"Bugaled Breizh" : l'appel de la dernière chance



"Bugaled Breizh" : l'appel de la dernière chance
Onze ans après la mort des cinq marins du "Bugaled Breizh", une audience de la dernière chance s'est ouverte mardi 3 mars, à Rennes, pour examiner la contestation du non-lieu prononcé l'an dernier sur le naufrage en Manche du chalutier breton en 2004. "Yves, Georges, Pascal, Patrick, Éric, on ne vous oublie pas" : derrière une banderole à la mémoire des cinq membres d'équipage du bateau de pêche, les familles des victimes ont manifesté sur les marches du parlement de Bretagne, siège de la cour d'appel où se déroule l'audience. Alors que le huis clos était prévu, les journalistes ont été autorisés à assister à l'audience devant la chambre de l'instruction, qui se penche sur l'appel des familles des victimes contre l'ordonnance de non-lieu prononcée en mai 2014 par les juges d'instruction. Les proches des pêcheurs décédés continuent de croire que le bateau a été envoyé par le fond par un sous-marin qui se serait pris dans ses filets. Dénonçant devant la cour un dossier placé depuis le début "sous le signe du mensonge par action et par omission", Dominique Tricaud, l'un des avocats des familles, a appelé la justice à reconnaître la responsabilité d'un sous-marin dans le drame, "parce que tout autre hypothèse" équivaudrait selon lui "à la reconnaissance d'un secret d’État". Devant une maquette du navire apportée à l'audience, il a réclamé "la poursuite des investigations parce qu'elles sont simples", impliquant notamment selon lui l'audition de membres d'équipage de sous-marins qui ont navigué à proximité du chalutier.
"On n'est pas loin d'avoir quelqu'un qui finira par parler", a déclaré juste avant le début de l'audience Dominique Launay, le président de l'association SOS Bugaled Breizh. "On espère un sursaut, de la dignité, qu'il va vraiment se passer quelque chose aujourd'hui.

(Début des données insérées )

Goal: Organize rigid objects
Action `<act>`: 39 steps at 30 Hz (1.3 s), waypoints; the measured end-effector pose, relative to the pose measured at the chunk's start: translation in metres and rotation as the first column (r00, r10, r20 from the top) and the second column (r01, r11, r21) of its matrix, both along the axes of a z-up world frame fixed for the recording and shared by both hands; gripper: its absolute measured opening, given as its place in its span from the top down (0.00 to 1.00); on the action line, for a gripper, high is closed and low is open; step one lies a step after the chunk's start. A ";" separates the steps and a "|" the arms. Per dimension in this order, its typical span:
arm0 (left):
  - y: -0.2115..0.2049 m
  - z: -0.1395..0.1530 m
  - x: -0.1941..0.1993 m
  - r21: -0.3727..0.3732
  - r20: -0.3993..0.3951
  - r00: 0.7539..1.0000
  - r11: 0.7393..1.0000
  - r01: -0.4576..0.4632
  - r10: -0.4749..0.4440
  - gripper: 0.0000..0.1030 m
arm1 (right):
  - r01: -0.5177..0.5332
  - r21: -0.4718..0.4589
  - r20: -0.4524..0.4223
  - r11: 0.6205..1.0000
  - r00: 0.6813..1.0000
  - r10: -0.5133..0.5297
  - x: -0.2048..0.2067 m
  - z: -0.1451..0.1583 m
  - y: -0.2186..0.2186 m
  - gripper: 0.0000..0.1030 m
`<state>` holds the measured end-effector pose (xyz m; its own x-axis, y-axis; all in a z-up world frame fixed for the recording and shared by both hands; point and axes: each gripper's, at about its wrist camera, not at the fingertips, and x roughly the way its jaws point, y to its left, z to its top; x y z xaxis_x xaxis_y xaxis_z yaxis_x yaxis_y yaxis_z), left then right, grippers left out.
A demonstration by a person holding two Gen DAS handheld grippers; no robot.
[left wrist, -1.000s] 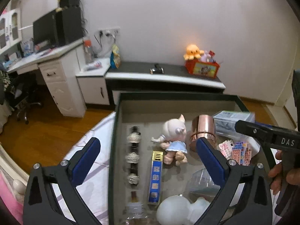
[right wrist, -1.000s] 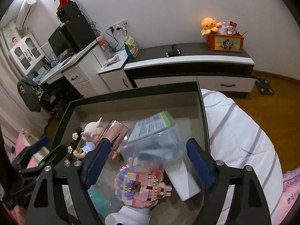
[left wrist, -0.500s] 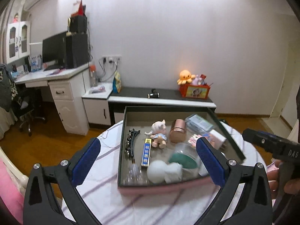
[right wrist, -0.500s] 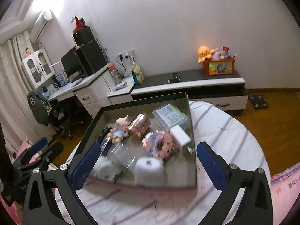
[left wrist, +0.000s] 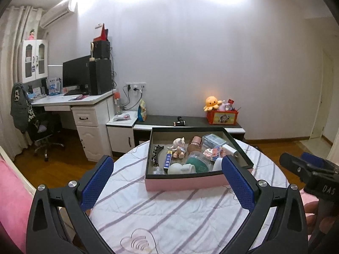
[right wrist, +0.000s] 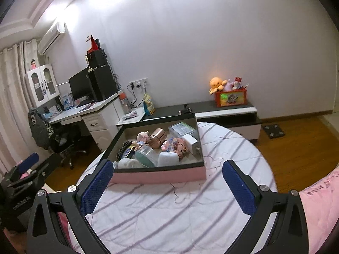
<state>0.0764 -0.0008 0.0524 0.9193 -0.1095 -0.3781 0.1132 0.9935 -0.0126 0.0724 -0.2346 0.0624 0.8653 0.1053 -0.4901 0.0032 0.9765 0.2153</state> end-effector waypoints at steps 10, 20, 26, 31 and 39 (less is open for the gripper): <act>0.007 -0.003 -0.045 -0.048 -0.005 0.999 0.998 -0.032 0.031 0.00 | 0.045 -0.118 0.035 0.992 0.999 -0.041 -0.049 0.004 0.020 0.00; 0.009 0.006 -0.072 -0.046 0.030 0.999 0.998 -0.038 0.039 0.00 | 0.039 -0.155 0.065 0.987 0.997 -0.029 -0.072 0.013 0.033 0.00; 0.009 0.008 -0.076 -0.049 0.033 0.999 0.998 -0.034 0.036 0.00 | 0.035 -0.158 0.071 0.987 0.997 -0.024 -0.074 0.016 0.037 0.00; 0.004 0.008 -0.077 -0.048 0.027 0.999 0.999 -0.025 0.027 0.00 | 0.038 -0.157 0.068 0.987 0.997 -0.028 -0.075 0.017 0.038 0.00; 0.003 0.008 -0.076 -0.059 0.009 1.000 0.998 -0.025 0.025 0.00 | 0.049 -0.151 0.068 0.987 0.997 -0.039 -0.079 0.019 0.037 0.00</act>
<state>0.0003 0.0025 0.0601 0.9257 -0.1083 -0.3625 0.0888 0.9936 -0.0700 -0.0063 -0.1980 0.0809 0.8977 -0.0049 -0.4406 0.0375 0.9972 0.0654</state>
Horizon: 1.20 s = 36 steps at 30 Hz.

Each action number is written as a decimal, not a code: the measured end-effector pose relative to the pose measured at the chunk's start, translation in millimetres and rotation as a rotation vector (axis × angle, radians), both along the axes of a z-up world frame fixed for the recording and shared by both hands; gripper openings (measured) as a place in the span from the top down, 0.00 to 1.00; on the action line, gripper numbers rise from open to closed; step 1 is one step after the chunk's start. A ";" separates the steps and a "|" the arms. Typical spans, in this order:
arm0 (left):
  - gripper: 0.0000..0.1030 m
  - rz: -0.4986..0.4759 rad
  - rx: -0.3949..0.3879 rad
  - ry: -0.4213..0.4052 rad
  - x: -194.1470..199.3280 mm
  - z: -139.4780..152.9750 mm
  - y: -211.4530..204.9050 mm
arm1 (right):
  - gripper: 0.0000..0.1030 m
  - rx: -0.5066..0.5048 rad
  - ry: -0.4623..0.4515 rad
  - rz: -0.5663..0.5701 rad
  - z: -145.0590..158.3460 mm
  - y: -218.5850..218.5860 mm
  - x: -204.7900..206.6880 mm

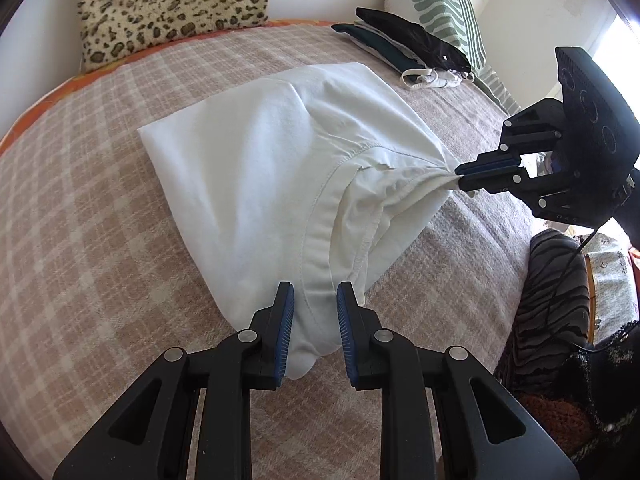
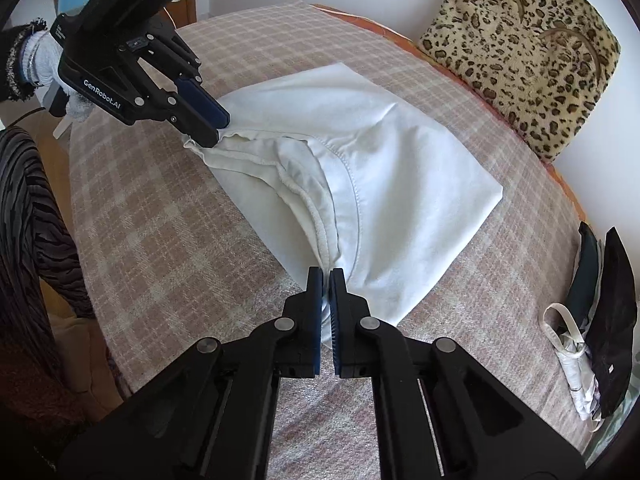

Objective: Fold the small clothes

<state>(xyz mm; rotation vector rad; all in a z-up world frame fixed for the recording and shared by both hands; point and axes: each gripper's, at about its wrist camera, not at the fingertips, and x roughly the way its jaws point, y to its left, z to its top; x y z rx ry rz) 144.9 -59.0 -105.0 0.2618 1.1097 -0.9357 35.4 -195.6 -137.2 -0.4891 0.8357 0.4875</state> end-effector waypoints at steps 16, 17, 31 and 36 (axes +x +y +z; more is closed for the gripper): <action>0.80 0.075 -0.115 -0.097 57.9 50.5 -35.3 | 0.79 0.310 -0.024 -0.204 40.9 -28.8 67.3; 0.80 0.077 -0.102 -0.108 63.1 48.2 -41.9 | 0.79 0.325 -0.012 -0.228 37.4 -28.3 80.2; 0.80 0.077 -0.027 -0.069 91.0 -16.6 -55.7 | 0.80 0.267 0.107 -0.277 -30.5 -23.6 144.8; 0.80 0.108 -0.045 -0.105 87.1 0.0 -40.9 | 0.79 0.493 0.083 -0.297 2.3 -62.5 137.4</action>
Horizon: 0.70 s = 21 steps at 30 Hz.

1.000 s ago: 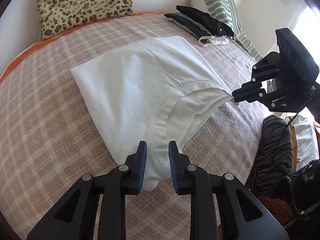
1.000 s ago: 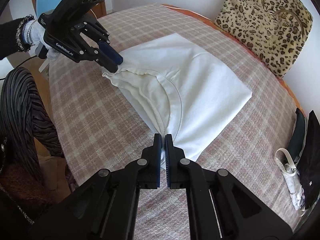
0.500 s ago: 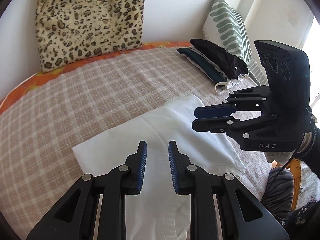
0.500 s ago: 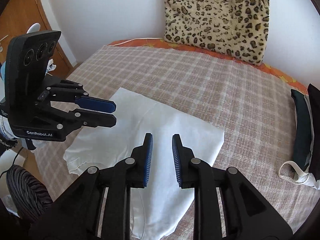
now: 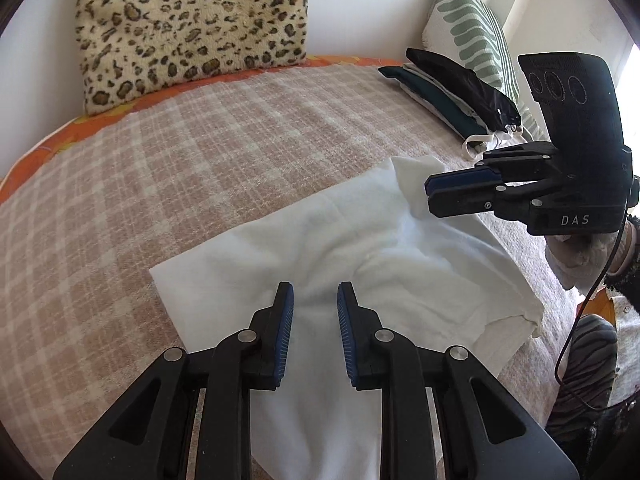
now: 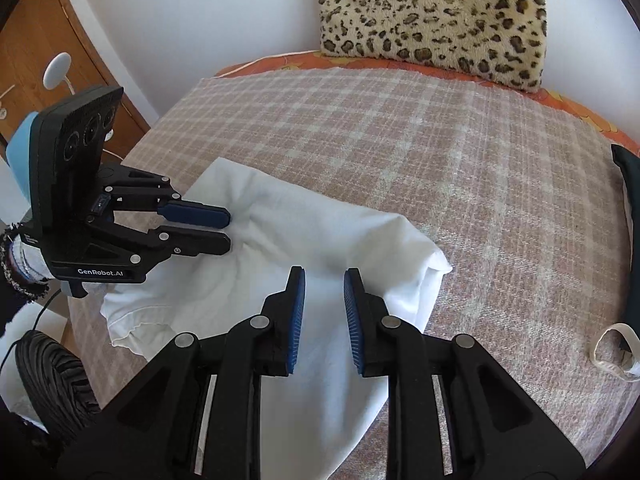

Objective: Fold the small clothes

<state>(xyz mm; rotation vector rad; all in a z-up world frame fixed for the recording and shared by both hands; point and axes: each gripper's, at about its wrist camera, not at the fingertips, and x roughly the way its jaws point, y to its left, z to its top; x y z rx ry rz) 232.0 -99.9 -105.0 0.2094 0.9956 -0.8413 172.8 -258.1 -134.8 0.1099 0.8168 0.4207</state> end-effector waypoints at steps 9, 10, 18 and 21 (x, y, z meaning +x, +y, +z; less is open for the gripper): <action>0.75 0.095 -0.012 -0.002 33.1 -4.4 -3.3 | 0.79 -0.037 0.055 -0.073 -14.4 -4.3 42.1; 0.74 0.112 0.007 0.003 37.5 -9.7 -0.3 | 0.79 -0.063 0.063 -0.113 -17.9 -10.2 45.8; 0.74 0.210 -0.054 -0.005 36.7 10.4 34.8 | 0.79 0.108 0.047 -0.290 -16.8 -95.4 24.7; 0.74 0.140 -0.112 0.000 16.9 27.1 21.8 | 0.79 0.031 0.064 -0.229 -26.1 -94.2 17.8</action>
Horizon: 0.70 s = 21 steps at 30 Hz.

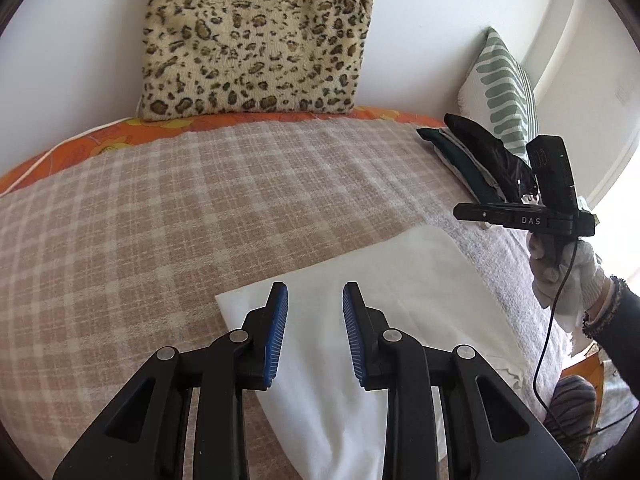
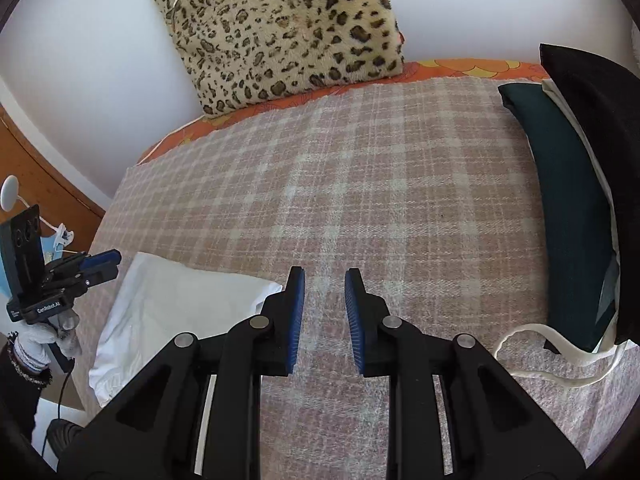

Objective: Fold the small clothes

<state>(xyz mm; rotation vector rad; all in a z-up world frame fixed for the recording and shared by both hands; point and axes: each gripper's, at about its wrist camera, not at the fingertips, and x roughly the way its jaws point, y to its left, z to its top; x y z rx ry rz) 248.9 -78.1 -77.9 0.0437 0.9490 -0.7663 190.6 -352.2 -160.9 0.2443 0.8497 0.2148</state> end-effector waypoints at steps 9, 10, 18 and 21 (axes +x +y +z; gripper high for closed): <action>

On ne peut pas partir sans avoir la vérité", a-t-il plaidé.

Ça passe ou ça casse

Le "Bugaled Breizh", immatriculé au Guilvinec (Finistère), avait sombré au sud-ouest de l'Angleterre le 15 janvier 2004. Pour les proches des victimes, confortés par une première instruction, en 2008, selon laquelle l'hypothèse du sous-marin était "la plus sérieuse", le navire a été accidentellement happé par un sous-marin, alors que se déroulaient dans la zone où il pêchait des manœuvres internationales avec des sous-marins de diverses nationalités, y compris français.

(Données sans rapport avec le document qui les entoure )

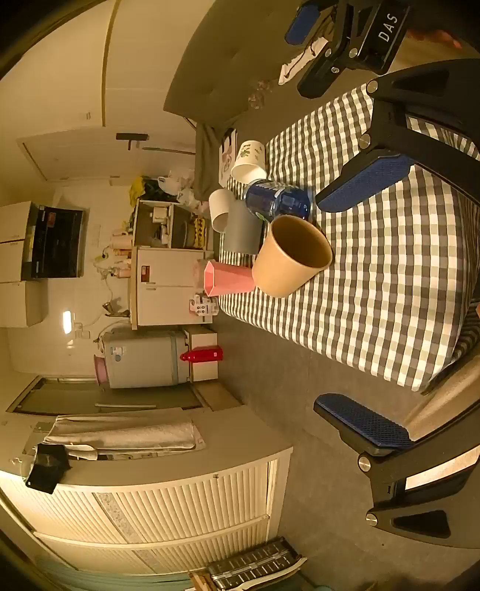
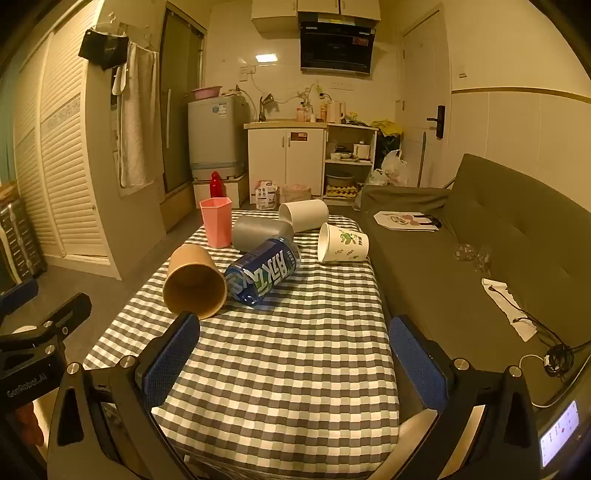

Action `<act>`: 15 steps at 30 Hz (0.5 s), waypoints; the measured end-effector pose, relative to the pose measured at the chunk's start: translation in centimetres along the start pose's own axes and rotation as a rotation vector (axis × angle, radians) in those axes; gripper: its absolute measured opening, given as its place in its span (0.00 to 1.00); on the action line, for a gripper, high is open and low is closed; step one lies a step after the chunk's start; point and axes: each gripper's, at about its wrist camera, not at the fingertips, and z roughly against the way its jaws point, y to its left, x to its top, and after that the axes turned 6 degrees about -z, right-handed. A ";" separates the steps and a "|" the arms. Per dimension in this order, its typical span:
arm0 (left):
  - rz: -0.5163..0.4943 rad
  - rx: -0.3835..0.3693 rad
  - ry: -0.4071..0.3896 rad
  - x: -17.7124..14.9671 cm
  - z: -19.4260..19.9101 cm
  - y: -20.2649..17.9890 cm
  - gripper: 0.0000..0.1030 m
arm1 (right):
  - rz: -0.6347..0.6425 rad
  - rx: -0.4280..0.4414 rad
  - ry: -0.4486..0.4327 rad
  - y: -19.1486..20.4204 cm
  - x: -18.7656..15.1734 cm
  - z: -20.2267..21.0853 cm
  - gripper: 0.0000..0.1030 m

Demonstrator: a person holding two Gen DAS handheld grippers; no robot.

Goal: Flip cup upside down

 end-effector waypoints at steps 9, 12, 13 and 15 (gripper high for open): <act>-0.011 0.007 -0.008 -0.2 -0.1 -0.4 0.99 | -0.002 0.001 -0.003 0.0 0.0 0.2 1.00; -0.010 0.003 -0.005 -0.1 -0.1 -0.3 0.99 | -0.001 0.001 -0.003 0.0 -0.1 0.1 1.00; -0.010 0.003 -0.005 -0.1 -0.1 -0.3 0.99 | -0.002 0.002 -0.003 0.0 -0.1 0.0 1.00; -0.009 0.003 -0.005 -0.1 0.0 -0.3 0.99 | 0.001 0.001 -0.002 0.0 -0.2 -0.1 1.00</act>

Pour Christian Bergot, autre avocat des familles, cette audience est celle de la dernière chance : "Ça passe ou ça casse. Si le non-lieu est confirmé, le dossier est mort." "Je vais demander à la cour de poursuivre les investigations" dans la lignée des éléments apportés par l'expert Dominique Salles, a-t-il expliqué. L'expert, ancien sous-marinier, avait remis à la justice, avant le non-lieu, une "note très circonstanciée" concernant la présence sur zone d'un sous-marin américain, mais cette piste n'a pas été explorée.
Close le 3 juillet 2013, l'instruction du dossier, qui s'est à plusieurs reprises heurtée au secret défense, n'a pas validé la thèse du sous-marin, qu'il soit américain ou britannique. Après avoir écrit au président de la République pour lui demander une audience, l'armateur du chalutier, Michel Douce, a reçu ces dernières semaines un courrier dans lequel le chef de l’État exprime sa compassion mais renvoie vers la garde des Sceaux, Christiane Taubira. Quant au ministre de la Défense, Jean-Yves Le Drian, qui est Breton et a présidé sa région de nombreuses années, il a répondu à l'armateur que "la justice n'a pas établi de lien entre ces manœuvres et le naufrage et qu'aucun engagement de l’État dans cet accident n'a pu être démontré". La décision de la chambre de l'instruction pourrait être mise en délibéré.